Image by scre(A)nzatopo (Bici & mici) via Flickr

Settimana scorsa ho avuto il piacere di passare qualche giorno a Monaco di Baviera. Leggendo un po’ la stampa locale, mi sono imbattuto in questa notizia, riportata dall’Abendzeitung: “Radler bremsen die Autos auf”, ovvero “I ciclisti fermano le auto” (trovate l’articolo nella gallery).

Il governo della città ha infatti deciso di aumentare il numero di piste ciclabili (che per gli standard milanesi sono già tantissime), di allargare quelle esistenti e di creare nuove rastrelliere in tutta la città. A questo scopo, dovrà diminuire il numero di parcheggi disponibili per le auto.

E’ interessante confrontare questo piano con la vicenda – tutta milanese – del tira e molla sulle piste ciclabili nel centro storico. Promesse con insistenza da Croci e Moratti, ma contrastate dalla lobby pro-auto animata dagli altri assessori e dai commercianti, per il fatto che “sottrarrebbero spazio alle auto”.

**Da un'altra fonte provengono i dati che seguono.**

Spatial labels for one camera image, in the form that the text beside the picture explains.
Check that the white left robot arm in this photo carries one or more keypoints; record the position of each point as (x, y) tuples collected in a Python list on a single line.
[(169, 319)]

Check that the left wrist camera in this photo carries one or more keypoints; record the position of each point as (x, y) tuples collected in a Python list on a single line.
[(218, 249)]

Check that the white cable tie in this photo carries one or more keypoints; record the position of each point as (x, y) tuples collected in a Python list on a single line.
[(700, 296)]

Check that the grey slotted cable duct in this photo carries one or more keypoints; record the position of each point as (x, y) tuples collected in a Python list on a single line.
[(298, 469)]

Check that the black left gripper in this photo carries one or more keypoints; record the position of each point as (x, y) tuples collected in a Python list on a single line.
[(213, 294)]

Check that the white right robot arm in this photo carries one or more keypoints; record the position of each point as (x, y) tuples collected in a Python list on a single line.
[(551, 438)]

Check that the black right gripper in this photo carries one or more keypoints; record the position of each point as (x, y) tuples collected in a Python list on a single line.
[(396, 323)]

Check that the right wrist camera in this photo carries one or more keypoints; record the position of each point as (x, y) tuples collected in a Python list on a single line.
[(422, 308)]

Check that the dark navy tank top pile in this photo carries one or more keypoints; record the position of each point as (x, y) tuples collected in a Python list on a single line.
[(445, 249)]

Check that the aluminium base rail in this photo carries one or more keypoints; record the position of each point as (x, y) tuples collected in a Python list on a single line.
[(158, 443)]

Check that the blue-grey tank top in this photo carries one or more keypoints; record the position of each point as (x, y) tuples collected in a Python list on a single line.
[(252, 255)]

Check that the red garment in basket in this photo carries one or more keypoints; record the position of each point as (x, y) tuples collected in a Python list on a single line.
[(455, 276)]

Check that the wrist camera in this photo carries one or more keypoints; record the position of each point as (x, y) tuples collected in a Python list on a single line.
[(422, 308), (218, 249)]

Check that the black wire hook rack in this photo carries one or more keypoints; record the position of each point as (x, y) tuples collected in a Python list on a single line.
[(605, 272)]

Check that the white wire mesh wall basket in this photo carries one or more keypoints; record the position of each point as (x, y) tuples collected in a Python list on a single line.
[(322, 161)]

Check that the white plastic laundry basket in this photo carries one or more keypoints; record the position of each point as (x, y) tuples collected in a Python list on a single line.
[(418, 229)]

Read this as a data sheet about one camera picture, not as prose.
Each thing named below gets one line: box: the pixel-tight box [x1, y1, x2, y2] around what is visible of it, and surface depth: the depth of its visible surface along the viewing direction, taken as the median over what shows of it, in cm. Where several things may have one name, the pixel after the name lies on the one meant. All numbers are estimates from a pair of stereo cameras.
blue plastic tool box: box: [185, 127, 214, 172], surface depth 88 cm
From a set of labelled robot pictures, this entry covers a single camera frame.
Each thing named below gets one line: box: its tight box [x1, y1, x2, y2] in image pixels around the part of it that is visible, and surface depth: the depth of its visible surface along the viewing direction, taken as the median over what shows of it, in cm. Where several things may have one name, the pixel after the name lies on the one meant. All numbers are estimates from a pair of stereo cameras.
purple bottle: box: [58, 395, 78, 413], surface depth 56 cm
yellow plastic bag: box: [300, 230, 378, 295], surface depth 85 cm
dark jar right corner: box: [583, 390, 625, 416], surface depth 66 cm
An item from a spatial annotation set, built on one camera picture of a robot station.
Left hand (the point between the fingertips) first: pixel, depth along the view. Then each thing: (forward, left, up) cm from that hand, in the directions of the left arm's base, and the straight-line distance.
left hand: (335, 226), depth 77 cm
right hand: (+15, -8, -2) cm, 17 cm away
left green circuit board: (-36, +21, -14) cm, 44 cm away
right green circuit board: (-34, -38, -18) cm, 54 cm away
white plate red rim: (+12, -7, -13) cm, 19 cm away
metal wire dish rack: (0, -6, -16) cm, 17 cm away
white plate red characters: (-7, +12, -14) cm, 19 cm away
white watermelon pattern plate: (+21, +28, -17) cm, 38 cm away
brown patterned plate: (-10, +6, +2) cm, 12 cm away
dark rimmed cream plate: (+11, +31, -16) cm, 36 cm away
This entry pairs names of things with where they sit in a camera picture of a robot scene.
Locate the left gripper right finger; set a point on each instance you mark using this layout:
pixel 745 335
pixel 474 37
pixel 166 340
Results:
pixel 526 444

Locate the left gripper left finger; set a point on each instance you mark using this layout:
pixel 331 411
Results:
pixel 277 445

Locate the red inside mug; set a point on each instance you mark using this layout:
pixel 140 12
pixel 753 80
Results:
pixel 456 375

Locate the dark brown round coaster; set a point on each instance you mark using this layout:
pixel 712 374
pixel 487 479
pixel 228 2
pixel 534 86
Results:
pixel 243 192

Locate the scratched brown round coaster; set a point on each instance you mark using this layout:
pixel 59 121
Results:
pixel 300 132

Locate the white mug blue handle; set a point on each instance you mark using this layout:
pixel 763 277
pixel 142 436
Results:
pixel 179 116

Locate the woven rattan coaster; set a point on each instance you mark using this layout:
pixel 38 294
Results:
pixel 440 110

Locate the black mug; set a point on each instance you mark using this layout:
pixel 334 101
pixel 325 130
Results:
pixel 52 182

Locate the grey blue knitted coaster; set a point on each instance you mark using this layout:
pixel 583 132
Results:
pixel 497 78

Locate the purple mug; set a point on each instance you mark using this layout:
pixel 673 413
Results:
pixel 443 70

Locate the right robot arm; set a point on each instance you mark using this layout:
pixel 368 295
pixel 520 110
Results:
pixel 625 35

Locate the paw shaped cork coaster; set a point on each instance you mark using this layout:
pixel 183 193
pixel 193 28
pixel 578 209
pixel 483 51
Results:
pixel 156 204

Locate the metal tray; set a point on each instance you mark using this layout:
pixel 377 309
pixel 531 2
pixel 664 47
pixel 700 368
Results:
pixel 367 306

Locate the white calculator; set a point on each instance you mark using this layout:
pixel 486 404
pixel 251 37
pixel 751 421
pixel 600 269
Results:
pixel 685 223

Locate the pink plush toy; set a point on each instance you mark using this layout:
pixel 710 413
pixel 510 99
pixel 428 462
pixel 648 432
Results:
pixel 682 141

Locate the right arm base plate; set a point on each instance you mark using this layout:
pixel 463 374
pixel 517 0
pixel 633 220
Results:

Lo scorso settembre la vicenda si era conclusa, apparentemente, con la vittoria dei sostenitori delle due ruote. “Apparentemente” perché di lavori, nel frattempo, non se n’é vista l’ombra: il che farebbe pensare che sia stato invece l’ostruzionismo ad avere la meglio. Se fosse così sarebbe un vero peccato: anche perché le città europee a cui Milano ama paragonarsi, nel frattempo, sembrano non avere intenzione di restare con le mani in mano.